Extracted records:
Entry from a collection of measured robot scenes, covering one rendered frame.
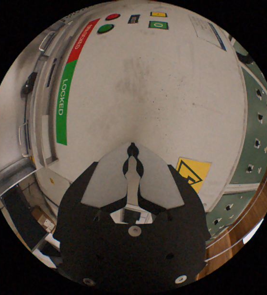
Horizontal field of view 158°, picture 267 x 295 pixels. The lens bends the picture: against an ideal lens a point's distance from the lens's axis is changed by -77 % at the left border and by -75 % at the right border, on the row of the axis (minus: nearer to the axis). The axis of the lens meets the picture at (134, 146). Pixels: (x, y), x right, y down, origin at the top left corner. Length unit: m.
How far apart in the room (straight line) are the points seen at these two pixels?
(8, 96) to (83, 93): 0.31
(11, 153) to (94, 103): 0.35
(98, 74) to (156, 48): 0.09
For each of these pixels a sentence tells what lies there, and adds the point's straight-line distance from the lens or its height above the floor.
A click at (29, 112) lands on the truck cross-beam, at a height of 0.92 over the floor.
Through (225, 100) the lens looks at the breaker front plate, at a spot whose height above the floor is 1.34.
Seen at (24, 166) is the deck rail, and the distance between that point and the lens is 0.44.
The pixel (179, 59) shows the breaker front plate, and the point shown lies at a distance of 0.15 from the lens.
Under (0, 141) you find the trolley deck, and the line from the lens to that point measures 0.40.
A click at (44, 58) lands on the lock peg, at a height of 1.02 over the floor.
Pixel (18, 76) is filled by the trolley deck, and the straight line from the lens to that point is 0.43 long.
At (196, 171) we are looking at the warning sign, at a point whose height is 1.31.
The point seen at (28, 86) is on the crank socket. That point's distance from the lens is 0.35.
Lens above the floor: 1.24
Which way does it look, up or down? 10 degrees down
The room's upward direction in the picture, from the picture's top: 101 degrees clockwise

Exercise: Your answer is to contain exactly the lines from the one holding "Which way does" to the end of the entries, with no other line.

Task result:
Which way does it look, up or down? 10 degrees down
The room's upward direction in the picture, from the picture's top: 101 degrees clockwise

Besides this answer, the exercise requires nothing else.